Wings: Back to the Egg (1979)

After the soft London Town, back to the egg, apparently back to the Rock’n’Roll-Roots. The singles “Getting Closer” and “Old Siam, Sir” rock harder than the wings ever rocked. “Spin it on” even reminds of “I Feel Alright” from the Stooges. Punk may have inspired McCartney, whose nihilist rage of destruction is alien to him. Under the name Rockestra, the rock establishment from Pete Townshend to John Bonham is a minute-long senseless jam on page B. At the other end of the scale, the forward-looking synth-r’n’n’n from “Arrow Through Me” and “Million Miles”, a gospel squeezed out of the concertina. The Classy swinging “Baby’s Request” sends the wings into the good night. A concept album? “Rather a Bombcept album,” says McCartney. Good one, but only in commercial terms. Back to the Egg is artistically one of its most versatile records.

Four stars

Chaos and creation

Paul McCartney: McCartney II (1980)

At the end of the 70s, McCartney had come far – and yet again where he started the decade. Again he had led a band to Olympus, again he was tired of this band. In January 1980, McCartney was arrested at Tokyo Airport because he carries marijuana with him – an unconscious act of self -sabotage, as he later says. After nine days in prison, he returns to his farm in Scotland. There he works back to the music, just as on McCartney ten years earlier: McCartney II. This version is more spun, synthesizer and sequencer are now part of the inventory of the Home Studios, electro-instrumental stand in addition to blues feter exercises. Half of it needs no one, the other shines in the glamor of unbroken creativity: “Waterfall”, the crazy “Temporary Secretary”, a blueprint for Hot Chip. And of course “coming up”, which becomes the last number 1 hit of the Wings in a live version. When John Lennon, the song hears on the radio, he ends his pause for his skills. Even ten years after the end of the Beatles, their competition was the strongest creative engine for John and Paul.

Three and a half stars

LET IT BE

Paul McCartney: Give My Regards to Broad Street (1984)
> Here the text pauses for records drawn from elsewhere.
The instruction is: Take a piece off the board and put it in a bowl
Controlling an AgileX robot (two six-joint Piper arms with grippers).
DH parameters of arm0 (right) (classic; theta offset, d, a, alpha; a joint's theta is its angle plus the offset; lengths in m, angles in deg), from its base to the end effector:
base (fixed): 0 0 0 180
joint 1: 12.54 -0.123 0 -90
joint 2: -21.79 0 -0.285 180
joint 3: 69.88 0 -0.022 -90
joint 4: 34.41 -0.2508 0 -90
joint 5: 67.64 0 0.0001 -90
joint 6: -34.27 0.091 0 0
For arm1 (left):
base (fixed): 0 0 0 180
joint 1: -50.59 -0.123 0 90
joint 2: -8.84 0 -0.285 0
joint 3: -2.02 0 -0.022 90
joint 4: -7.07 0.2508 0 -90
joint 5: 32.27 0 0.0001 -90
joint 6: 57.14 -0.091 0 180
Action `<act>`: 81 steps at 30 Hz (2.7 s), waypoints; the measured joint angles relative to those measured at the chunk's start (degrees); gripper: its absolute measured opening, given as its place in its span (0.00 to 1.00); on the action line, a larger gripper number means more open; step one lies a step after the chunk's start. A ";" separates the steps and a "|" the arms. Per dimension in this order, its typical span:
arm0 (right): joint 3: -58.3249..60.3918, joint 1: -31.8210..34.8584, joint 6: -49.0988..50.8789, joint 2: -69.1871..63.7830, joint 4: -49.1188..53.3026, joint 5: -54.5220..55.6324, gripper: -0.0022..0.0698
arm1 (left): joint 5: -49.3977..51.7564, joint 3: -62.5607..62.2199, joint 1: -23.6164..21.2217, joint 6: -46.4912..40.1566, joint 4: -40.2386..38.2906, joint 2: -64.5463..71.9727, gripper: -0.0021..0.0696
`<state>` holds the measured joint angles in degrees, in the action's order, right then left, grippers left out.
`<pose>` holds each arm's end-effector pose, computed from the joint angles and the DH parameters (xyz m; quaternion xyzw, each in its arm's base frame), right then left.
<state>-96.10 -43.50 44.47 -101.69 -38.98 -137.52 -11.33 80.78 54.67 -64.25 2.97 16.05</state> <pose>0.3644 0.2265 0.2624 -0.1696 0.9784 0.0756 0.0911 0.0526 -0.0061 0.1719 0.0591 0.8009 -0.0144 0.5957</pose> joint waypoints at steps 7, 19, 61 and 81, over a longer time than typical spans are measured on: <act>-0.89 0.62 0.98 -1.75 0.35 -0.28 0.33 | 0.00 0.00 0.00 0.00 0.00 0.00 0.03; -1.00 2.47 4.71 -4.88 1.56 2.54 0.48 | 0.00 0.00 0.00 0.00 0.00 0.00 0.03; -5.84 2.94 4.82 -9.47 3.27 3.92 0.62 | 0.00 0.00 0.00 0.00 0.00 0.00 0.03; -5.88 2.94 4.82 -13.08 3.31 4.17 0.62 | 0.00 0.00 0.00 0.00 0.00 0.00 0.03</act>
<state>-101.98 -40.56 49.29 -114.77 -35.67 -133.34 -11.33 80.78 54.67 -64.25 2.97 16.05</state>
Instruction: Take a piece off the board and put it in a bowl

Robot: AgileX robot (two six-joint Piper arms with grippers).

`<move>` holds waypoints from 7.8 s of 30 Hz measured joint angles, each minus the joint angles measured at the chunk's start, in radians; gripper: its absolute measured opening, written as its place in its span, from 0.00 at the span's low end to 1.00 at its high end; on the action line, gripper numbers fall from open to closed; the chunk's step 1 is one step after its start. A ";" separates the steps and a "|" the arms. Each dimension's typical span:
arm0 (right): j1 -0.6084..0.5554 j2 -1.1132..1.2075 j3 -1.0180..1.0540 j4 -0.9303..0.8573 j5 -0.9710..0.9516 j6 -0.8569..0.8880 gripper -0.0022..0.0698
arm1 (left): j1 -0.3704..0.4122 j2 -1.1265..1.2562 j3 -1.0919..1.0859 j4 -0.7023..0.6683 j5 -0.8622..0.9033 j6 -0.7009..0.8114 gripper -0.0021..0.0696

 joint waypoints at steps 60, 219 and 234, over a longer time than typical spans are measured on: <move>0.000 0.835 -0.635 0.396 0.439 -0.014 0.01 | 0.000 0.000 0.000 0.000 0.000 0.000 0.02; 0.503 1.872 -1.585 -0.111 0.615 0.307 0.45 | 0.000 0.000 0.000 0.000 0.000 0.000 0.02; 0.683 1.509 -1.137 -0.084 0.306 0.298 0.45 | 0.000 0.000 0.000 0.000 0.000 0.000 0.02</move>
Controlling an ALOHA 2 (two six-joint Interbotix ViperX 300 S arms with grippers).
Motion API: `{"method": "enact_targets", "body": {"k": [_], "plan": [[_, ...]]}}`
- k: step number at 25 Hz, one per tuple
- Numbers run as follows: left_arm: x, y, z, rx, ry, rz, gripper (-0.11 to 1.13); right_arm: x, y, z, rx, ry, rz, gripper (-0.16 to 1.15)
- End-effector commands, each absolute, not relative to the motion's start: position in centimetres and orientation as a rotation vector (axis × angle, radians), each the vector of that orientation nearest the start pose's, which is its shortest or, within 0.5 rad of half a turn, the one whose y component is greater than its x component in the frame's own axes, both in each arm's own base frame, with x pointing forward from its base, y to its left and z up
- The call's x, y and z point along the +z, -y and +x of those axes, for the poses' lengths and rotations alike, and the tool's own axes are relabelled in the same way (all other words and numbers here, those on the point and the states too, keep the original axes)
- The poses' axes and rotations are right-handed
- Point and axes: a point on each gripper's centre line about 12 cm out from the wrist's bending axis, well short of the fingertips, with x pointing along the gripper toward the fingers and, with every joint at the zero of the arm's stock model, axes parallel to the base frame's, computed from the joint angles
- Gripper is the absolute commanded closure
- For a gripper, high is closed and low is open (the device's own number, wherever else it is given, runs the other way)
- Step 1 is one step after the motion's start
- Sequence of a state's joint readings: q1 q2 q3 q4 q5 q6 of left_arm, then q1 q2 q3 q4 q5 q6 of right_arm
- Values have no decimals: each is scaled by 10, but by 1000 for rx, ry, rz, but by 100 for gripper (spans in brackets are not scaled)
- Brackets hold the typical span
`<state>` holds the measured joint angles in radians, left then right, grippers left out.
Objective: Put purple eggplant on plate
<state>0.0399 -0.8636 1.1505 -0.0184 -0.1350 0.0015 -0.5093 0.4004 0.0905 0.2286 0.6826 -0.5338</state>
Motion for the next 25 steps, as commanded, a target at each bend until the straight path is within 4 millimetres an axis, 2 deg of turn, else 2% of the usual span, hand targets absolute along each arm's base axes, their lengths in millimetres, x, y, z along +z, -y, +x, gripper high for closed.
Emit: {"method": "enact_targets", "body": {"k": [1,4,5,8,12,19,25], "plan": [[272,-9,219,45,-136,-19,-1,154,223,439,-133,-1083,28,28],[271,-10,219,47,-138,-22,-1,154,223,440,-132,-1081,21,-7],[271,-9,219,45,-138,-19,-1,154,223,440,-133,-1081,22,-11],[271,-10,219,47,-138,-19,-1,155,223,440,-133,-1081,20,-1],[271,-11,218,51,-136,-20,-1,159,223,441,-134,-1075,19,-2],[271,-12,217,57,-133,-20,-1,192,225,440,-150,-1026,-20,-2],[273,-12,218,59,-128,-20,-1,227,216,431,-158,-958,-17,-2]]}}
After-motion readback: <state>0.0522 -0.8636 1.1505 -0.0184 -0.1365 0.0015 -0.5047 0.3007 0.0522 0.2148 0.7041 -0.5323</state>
If you want to see Paul McCartney running through London for 100 minutes, the film “Give My Regards to Broad Street” is recommended. In 1984, only a few cinema seekers are interested. The soundtrack still reaches the top of the charts. “No more Lonely Nights”, the power ballad with Gilmour-Solo, can also delight the hearts of young hard rock lupfer. The rest of the plate consists of unnecessary new images of Beatles and Wings hits as well as relatively new songs such as “Wanderlust”.

Two stars

And in the end …

… you are also well advised with a greatest hits collection, because many of McCartney’s best songs either only appear as a single (“Another Day”, “Live and Let Die”, “Goodnight Tonight”) or on average albums (“Calico Skies” from the age-weak Flaming Pie or “My Love” becomes). Pure McCartney’s deluxe edition (Six stars) (2016) almost all of these hidden treasures and also contains “Sing the Changes” from the listening The Fireman project that McCartney has been running with Youth since 1993. If 67 tracks are too much at once, you can also go to Wingspan: Hits and History (Six stars) (2001). This keeps what the title promises and combines the most important of the wings of “Listen to What The Man Said” to “Silly Love Songs”. 40 songs – but it really can’t be less.